┌──
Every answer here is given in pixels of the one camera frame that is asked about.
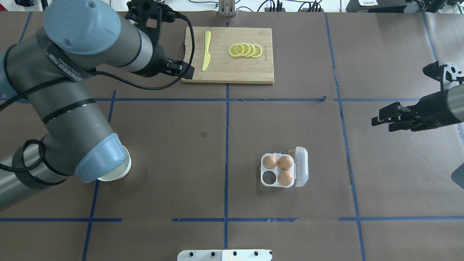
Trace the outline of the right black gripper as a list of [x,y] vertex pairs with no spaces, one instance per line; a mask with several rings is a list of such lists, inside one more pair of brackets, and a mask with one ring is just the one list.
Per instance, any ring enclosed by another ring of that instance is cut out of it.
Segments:
[[419,119],[413,125],[413,111],[404,107],[400,102],[394,102],[378,111],[378,117],[371,118],[372,126],[388,124],[389,132],[410,130],[419,132],[436,129],[442,126],[453,125],[453,113],[450,111],[447,96],[449,91],[438,91],[422,97],[411,108]]

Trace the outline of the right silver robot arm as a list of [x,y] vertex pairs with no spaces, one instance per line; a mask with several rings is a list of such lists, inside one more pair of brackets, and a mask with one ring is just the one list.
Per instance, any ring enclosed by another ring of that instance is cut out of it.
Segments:
[[385,106],[378,111],[378,116],[371,119],[371,125],[388,124],[389,132],[421,132],[463,121],[464,88],[460,84],[423,96],[414,105],[403,106],[400,102],[394,102]]

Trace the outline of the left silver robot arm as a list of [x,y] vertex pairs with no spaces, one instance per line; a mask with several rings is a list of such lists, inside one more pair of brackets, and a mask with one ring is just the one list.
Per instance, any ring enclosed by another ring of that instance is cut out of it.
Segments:
[[1,160],[1,210],[62,184],[110,182],[126,176],[132,159],[104,117],[85,81],[108,76],[143,90],[162,90],[192,79],[188,62],[167,58],[161,24],[191,21],[155,0],[131,0],[121,17],[101,0],[55,0],[35,35],[1,54],[1,91],[30,103],[48,130]]

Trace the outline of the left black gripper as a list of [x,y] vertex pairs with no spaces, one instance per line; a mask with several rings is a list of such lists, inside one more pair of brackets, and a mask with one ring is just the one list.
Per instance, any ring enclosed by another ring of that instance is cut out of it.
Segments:
[[145,33],[148,44],[141,48],[140,55],[148,61],[142,63],[138,75],[143,77],[156,76],[163,73],[169,76],[179,76],[181,79],[191,80],[194,77],[195,68],[189,63],[174,61],[166,56],[164,48],[157,42],[157,37],[152,33]]

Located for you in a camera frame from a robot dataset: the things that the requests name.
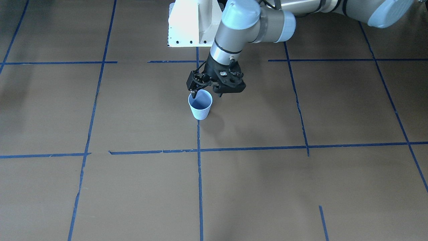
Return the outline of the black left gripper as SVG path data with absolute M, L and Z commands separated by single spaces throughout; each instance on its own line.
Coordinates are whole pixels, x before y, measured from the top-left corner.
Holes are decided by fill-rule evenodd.
M 196 70 L 191 71 L 191 73 L 188 76 L 187 79 L 187 89 L 191 91 L 191 97 L 193 99 L 196 98 L 197 93 L 200 89 L 206 88 L 208 86 L 215 86 L 217 83 L 213 81 L 211 78 L 212 75 L 212 64 L 216 61 L 211 54 L 208 55 L 208 58 L 206 61 L 204 61 L 203 64 L 205 64 L 204 70 L 199 73 L 199 69 L 202 67 L 198 67 Z M 218 93 L 218 97 L 221 98 L 223 96 L 223 93 Z

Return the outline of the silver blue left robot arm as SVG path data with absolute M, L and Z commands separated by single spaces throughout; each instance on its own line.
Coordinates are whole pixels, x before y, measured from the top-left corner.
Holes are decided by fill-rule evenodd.
M 412 0 L 228 0 L 204 70 L 191 71 L 187 88 L 192 98 L 208 86 L 219 95 L 242 92 L 246 84 L 237 60 L 245 44 L 289 40 L 298 16 L 334 12 L 387 28 L 412 4 Z

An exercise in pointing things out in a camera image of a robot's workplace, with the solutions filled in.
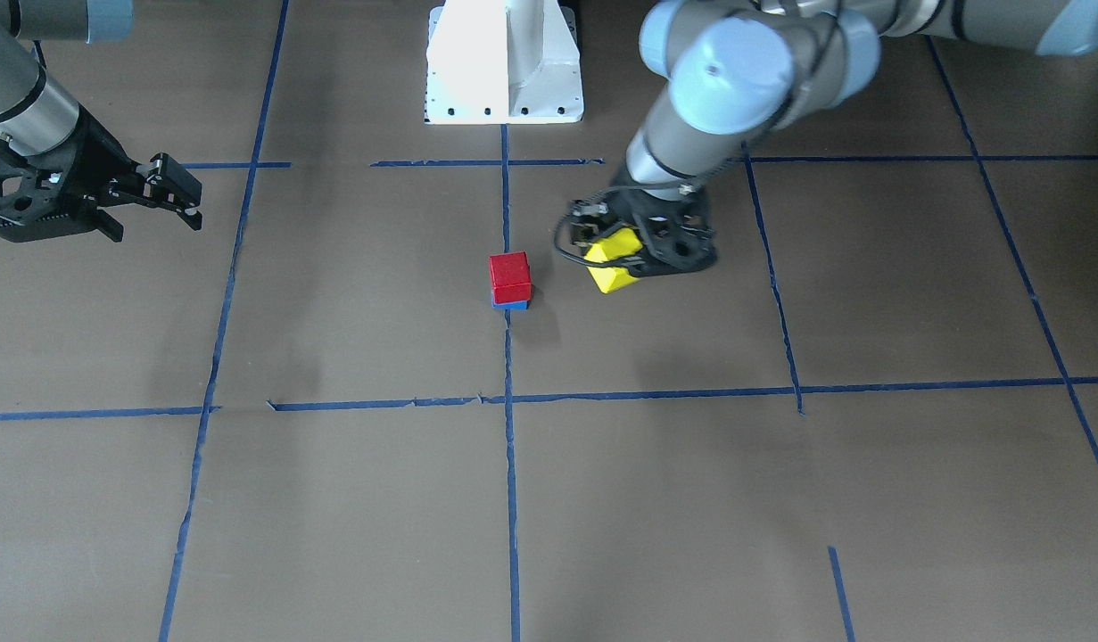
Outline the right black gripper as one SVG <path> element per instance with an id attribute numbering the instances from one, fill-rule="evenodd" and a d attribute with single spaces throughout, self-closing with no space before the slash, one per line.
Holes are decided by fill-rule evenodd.
<path id="1" fill-rule="evenodd" d="M 67 209 L 92 196 L 101 207 L 141 203 L 146 209 L 172 211 L 191 230 L 202 230 L 201 180 L 166 153 L 136 164 L 87 106 L 80 106 L 66 139 L 32 157 L 31 164 L 40 184 L 51 174 L 61 174 L 58 185 L 38 187 L 32 195 L 32 204 L 40 209 Z M 85 209 L 81 219 L 112 243 L 123 240 L 124 225 L 104 209 Z"/>

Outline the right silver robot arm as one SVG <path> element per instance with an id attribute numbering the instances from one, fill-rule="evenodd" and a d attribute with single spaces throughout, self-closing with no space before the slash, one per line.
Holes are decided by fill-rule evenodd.
<path id="1" fill-rule="evenodd" d="M 36 243 L 124 228 L 109 209 L 173 212 L 202 228 L 202 183 L 170 155 L 141 164 L 27 42 L 125 40 L 131 1 L 0 1 L 0 237 Z"/>

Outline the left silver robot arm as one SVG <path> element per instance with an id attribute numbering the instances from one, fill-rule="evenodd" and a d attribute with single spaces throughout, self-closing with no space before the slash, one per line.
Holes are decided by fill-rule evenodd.
<path id="1" fill-rule="evenodd" d="M 660 1 L 639 50 L 664 89 L 613 183 L 560 219 L 560 254 L 634 273 L 712 263 L 708 180 L 774 131 L 865 89 L 879 41 L 912 34 L 1080 56 L 1098 49 L 1098 1 Z"/>

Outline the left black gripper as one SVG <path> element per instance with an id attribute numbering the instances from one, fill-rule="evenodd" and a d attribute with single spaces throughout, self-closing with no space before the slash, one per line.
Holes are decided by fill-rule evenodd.
<path id="1" fill-rule="evenodd" d="M 712 233 L 706 187 L 695 183 L 607 187 L 607 202 L 573 201 L 568 211 L 568 240 L 585 255 L 621 228 L 659 219 L 681 230 Z"/>

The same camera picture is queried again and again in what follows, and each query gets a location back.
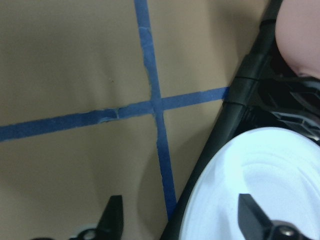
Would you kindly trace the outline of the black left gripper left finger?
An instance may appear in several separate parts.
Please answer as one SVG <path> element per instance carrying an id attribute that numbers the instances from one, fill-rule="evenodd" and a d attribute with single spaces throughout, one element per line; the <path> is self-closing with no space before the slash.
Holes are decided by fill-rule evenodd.
<path id="1" fill-rule="evenodd" d="M 112 195 L 96 226 L 98 240 L 120 240 L 124 230 L 123 197 Z"/>

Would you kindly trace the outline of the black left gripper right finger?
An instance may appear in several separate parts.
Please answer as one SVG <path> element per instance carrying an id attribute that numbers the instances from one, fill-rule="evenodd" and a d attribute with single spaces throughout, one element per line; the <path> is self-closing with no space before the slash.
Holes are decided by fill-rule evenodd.
<path id="1" fill-rule="evenodd" d="M 237 222 L 245 240 L 266 240 L 273 227 L 272 221 L 248 193 L 238 196 Z"/>

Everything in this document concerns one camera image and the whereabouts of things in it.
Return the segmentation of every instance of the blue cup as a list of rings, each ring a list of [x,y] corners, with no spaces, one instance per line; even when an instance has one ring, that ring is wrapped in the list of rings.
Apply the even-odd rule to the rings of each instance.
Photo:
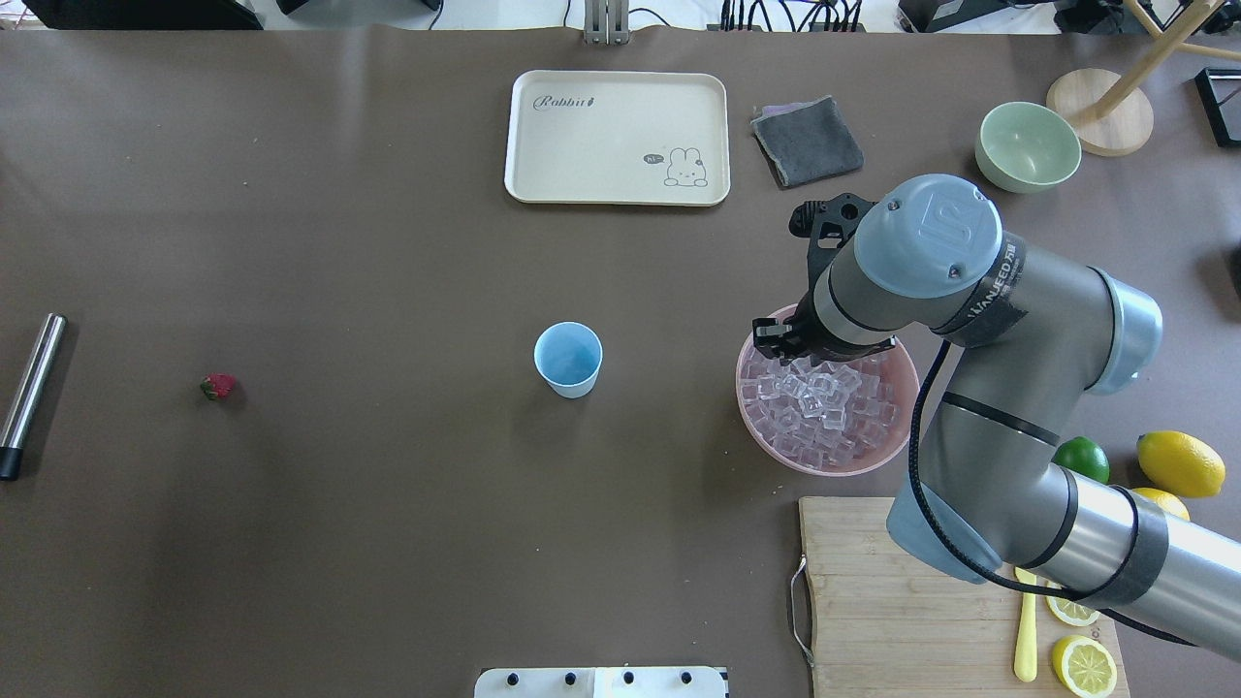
└──
Could you copy every line from the records that has "camera" in it?

--- Reply to the exercise ---
Every answer here is given in pixels of the one camera frame that is asked about.
Located for you in a camera frame from a robot dataset: the things that the requests name.
An exercise in pointing things out in a camera image of a robot's workplace, with the solutions filled in.
The same camera picture is queried again and again in what follows, and each query gets a location back.
Everything in this document concerns one camera image and the whereabouts of things in it.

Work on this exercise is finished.